====== INFORMATION SHOWN ======
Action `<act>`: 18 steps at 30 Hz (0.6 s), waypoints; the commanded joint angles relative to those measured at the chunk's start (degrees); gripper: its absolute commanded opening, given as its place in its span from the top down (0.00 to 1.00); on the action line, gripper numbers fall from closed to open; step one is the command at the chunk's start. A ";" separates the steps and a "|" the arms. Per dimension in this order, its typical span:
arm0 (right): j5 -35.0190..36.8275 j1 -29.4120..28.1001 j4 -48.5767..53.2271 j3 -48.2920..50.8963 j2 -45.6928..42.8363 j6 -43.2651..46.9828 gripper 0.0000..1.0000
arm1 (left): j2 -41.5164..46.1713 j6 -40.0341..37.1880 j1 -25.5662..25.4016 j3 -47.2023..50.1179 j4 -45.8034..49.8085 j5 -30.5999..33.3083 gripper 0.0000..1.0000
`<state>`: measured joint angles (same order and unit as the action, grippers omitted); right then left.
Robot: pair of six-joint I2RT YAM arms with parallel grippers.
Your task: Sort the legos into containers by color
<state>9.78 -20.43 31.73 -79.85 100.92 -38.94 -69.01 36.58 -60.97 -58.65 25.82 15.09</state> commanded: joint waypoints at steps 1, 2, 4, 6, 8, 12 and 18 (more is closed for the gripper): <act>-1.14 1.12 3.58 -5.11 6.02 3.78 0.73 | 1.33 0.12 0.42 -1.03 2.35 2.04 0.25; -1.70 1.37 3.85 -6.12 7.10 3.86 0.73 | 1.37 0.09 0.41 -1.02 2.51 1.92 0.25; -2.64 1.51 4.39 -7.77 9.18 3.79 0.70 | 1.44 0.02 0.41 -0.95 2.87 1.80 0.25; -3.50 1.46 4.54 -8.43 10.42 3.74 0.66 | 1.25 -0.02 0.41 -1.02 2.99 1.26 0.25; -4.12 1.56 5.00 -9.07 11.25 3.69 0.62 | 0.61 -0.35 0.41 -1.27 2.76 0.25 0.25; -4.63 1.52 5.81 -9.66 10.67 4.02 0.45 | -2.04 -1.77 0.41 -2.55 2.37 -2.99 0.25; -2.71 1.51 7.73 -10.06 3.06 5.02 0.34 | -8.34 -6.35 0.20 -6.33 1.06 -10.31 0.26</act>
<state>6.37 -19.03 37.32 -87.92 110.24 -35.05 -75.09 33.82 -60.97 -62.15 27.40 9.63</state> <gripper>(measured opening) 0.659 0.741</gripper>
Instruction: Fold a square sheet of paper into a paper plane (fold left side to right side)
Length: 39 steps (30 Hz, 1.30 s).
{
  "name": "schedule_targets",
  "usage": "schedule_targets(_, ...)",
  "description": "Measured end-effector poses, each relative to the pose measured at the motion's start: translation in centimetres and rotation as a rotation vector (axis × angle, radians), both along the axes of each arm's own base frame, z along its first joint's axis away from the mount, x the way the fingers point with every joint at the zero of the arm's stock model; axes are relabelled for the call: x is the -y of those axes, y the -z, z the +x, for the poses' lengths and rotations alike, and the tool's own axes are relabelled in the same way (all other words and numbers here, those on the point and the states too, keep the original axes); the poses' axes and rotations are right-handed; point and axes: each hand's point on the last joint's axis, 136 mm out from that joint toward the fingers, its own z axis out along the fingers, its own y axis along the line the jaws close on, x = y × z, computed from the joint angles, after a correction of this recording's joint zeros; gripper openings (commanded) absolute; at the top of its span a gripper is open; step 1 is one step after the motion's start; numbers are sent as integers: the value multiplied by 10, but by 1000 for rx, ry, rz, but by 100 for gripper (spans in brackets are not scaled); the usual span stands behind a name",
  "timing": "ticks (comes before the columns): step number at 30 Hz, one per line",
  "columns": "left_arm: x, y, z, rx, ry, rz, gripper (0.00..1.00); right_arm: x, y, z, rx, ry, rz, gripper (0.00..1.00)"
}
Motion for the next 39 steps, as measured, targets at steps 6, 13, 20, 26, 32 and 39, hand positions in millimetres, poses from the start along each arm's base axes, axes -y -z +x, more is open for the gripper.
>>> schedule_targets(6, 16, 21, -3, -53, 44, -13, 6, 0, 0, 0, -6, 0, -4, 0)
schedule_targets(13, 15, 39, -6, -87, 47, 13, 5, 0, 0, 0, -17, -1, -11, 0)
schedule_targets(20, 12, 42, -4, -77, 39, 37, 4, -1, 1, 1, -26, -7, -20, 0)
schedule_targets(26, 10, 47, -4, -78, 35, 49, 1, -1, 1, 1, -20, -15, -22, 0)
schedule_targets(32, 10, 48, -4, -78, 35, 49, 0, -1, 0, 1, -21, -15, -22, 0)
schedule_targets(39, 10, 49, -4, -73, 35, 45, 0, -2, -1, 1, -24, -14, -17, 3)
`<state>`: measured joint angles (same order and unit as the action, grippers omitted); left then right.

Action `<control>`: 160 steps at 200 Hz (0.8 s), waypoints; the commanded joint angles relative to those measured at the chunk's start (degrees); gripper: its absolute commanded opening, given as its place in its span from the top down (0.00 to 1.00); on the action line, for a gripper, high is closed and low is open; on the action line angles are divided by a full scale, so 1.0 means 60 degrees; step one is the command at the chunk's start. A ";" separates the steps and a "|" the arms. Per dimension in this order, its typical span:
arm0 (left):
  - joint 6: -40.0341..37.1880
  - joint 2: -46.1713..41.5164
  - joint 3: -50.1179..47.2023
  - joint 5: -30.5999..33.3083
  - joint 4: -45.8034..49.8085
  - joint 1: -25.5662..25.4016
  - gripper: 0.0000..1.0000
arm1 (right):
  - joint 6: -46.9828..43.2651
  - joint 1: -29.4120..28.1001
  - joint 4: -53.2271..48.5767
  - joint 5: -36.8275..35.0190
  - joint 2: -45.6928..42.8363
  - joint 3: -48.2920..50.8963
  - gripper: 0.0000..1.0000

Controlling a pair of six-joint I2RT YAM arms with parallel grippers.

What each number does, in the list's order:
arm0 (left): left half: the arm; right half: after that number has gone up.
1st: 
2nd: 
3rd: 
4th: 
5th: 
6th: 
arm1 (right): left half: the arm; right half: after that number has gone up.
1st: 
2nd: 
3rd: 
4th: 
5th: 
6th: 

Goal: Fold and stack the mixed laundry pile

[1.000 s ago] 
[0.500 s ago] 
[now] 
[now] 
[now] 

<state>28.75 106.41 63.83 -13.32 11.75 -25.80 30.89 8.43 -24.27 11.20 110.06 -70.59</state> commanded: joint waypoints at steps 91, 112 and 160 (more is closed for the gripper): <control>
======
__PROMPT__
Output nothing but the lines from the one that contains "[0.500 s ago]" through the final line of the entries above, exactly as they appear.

__SOLUTION TO THIS PROBLEM__
[0.500 s ago] 
[now] 
[now] 
[now] 

<state>28.75 106.41 63.83 -13.32 11.75 -25.80 30.89 8.43 -24.27 11.20 110.06 -70.59</state> commanded: joint waypoints at steps 91, 112 and 160 (more is closed for the gripper): <control>

Nothing remains to be answered in this exercise.